Biotic Potential and Population Change
Biotic Potential: Defined as the intrinsic growth rate of a population under ideal conditions.
Population Dynamics:
Factors contributing to population size, including births, deaths, migration.
Example of population calculation:
Population Size = (Immigrations + Births) - (Emigrations + Deaths)
For an example scenario:
(19 + 5) - (6 + 0) = +18 elk; leading to a population of 70 elk.
Carrying Capacity (K)
Defined as the maximum number of individuals of a population that an ecosystem can support based on limiting resources such as food, water, and habitat.
Overshoot occurs when the population temporarily exceeds its carrying capacity, leading to resource depletion.
Die-off: A sharp decrease in population size when resource depletion leads to mass deaths.
Real-World Example of Overshoot and Die-off
Case Study: Reindeer of St.
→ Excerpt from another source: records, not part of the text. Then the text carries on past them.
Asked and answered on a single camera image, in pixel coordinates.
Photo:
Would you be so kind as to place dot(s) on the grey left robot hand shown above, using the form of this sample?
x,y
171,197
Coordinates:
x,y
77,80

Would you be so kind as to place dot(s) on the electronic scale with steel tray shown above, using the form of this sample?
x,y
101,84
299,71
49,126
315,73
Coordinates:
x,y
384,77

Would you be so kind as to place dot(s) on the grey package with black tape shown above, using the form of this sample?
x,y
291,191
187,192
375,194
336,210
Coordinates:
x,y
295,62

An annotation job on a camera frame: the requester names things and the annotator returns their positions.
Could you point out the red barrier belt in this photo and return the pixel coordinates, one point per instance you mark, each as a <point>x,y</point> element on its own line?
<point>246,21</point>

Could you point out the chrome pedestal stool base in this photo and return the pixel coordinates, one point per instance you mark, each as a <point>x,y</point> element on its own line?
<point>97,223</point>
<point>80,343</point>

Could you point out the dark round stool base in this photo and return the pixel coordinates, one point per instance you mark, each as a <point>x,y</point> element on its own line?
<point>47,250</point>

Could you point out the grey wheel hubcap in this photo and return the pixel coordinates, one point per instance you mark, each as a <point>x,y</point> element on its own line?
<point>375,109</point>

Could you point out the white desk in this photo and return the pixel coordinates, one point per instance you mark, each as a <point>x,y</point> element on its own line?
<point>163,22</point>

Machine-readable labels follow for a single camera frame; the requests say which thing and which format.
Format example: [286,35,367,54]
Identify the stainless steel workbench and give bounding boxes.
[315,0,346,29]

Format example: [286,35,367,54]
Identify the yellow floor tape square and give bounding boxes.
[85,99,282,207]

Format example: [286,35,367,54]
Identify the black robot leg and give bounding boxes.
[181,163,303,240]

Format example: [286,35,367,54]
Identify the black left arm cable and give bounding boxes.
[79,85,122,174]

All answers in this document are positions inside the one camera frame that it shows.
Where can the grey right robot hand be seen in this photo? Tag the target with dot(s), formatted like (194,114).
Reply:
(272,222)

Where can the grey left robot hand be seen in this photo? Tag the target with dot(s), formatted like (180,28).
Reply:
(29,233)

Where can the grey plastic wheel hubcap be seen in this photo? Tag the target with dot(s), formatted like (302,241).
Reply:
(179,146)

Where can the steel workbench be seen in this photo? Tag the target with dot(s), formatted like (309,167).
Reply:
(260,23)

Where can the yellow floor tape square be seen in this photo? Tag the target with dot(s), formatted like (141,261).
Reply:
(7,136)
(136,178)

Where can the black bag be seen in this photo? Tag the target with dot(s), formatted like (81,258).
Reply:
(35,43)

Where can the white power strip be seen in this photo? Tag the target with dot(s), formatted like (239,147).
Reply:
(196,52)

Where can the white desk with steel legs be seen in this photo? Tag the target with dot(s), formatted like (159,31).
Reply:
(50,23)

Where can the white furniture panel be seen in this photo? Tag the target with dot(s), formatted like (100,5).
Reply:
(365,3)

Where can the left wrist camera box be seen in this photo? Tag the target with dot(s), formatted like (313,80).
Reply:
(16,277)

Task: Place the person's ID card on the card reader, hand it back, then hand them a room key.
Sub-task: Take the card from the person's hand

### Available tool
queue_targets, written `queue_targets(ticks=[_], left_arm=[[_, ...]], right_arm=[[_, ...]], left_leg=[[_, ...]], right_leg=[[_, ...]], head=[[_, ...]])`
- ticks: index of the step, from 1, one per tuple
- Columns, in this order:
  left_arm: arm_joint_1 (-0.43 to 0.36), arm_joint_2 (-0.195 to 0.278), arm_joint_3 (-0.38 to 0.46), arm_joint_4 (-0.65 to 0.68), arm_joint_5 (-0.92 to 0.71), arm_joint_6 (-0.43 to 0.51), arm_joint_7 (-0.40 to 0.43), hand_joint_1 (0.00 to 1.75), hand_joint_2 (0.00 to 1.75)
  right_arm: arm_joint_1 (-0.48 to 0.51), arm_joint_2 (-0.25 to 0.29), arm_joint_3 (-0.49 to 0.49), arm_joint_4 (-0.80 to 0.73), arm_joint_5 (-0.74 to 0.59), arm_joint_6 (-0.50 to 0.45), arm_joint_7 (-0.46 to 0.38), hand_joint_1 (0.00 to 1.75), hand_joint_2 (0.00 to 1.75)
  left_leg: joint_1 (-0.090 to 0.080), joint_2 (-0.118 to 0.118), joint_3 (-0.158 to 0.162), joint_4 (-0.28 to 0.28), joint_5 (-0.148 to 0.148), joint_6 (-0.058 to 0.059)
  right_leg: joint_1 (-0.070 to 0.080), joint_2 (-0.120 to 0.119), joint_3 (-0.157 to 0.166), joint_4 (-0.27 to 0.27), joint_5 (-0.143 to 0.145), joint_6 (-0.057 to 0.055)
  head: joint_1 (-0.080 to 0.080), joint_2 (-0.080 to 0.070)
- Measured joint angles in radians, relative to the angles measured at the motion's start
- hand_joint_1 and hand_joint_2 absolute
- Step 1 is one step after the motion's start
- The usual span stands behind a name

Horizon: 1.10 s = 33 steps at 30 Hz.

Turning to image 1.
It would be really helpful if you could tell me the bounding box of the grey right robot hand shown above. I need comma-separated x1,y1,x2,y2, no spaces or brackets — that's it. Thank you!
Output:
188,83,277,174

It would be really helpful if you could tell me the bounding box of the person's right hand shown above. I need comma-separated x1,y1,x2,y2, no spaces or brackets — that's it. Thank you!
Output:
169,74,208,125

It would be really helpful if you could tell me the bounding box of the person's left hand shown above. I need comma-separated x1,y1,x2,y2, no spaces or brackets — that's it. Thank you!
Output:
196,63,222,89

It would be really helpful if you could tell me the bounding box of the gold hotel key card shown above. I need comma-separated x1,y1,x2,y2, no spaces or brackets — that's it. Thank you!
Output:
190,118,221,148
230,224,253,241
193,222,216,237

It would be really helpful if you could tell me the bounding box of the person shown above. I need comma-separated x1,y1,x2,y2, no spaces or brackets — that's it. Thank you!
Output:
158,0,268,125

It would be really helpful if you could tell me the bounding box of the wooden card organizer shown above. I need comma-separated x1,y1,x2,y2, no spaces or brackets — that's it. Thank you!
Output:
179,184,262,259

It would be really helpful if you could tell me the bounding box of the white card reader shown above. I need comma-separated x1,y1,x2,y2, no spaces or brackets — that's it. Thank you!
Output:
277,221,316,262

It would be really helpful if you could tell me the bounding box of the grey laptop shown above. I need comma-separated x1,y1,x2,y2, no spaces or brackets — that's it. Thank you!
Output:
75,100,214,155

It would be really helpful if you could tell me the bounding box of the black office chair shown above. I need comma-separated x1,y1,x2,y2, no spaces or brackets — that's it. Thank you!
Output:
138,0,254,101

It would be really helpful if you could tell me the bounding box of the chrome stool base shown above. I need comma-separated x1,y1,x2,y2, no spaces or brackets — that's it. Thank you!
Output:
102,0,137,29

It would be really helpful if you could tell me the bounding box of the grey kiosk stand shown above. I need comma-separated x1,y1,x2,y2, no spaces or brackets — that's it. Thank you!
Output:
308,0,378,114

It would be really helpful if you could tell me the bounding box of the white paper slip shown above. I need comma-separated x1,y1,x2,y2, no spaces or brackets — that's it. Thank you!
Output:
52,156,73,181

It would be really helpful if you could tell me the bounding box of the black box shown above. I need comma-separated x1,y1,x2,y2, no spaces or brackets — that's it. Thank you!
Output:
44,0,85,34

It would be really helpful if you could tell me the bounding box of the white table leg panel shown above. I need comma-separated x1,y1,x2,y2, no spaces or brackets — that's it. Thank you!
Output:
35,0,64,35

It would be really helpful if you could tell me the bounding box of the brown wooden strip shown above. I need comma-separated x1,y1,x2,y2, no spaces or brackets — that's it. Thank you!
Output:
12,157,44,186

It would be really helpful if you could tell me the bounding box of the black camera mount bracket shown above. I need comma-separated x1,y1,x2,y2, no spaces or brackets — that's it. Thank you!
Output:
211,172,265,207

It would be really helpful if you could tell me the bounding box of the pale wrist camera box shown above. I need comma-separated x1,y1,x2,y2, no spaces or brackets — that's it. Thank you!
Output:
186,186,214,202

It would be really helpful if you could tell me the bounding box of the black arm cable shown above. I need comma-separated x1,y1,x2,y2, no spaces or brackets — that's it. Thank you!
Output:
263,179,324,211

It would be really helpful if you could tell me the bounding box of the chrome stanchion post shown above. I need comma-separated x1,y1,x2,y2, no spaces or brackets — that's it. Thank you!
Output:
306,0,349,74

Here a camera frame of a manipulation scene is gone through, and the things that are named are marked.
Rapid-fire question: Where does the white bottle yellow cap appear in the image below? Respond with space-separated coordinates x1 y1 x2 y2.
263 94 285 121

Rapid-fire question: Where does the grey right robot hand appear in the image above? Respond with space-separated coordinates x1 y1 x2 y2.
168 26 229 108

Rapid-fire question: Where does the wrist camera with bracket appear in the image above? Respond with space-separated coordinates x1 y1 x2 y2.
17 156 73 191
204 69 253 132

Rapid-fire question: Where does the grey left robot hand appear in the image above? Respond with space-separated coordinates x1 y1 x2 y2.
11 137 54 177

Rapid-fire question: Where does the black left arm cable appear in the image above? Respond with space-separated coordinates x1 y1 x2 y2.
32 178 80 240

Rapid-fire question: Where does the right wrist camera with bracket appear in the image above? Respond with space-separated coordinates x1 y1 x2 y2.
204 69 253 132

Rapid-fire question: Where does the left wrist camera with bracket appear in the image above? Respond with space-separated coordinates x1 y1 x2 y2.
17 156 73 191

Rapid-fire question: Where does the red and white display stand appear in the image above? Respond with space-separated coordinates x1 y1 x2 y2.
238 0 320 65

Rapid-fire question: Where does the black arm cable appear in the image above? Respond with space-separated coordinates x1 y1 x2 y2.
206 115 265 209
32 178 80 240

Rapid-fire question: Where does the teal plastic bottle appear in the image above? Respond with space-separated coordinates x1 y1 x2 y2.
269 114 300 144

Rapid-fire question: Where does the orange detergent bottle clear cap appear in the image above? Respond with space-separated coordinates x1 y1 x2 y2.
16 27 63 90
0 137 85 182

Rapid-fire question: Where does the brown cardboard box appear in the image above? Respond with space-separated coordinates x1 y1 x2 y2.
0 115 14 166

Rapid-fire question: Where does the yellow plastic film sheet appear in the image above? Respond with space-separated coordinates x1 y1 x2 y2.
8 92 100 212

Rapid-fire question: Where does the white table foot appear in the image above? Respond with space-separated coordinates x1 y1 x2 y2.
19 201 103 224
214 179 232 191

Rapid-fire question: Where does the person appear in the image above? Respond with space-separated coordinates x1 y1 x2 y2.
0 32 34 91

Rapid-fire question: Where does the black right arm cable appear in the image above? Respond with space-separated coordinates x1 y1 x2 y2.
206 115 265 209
Paul Island
Introduction of 25 reindeer in 1910; gradual growth followed by exponential growth.
Resulted in overshooting carrying capacity and eventual population crash due to food resource depletion.
Surviving Density: Predator-Prey Dynamics
Predator-prey interactions demonstrate the cycles of population growth and decline through feedback mechanisms.
Age Structure and Population Growth
Understanding age structure diagrams and their predictive power regarding population growth rates.
High proportion of young individuals suggests rapid growth, while stable population shapes indicate equilibrium.
Total Fertility Rate (TFR) and Population Dynamics
TFR determines population trends based on reproductive behavior, influenced by various factors.
Replacement Level Fertility reflects the fertility needed to maintain population size, typically 2.1 in developed countries.
Factors Affecting TFR
Age of first childbirth, educational access, family planning availability, and government policy have significant impacts.
Demographic Transition Model
The demographic transition model outlines the shift from high birth and death rates to lower rates as nations develop economically.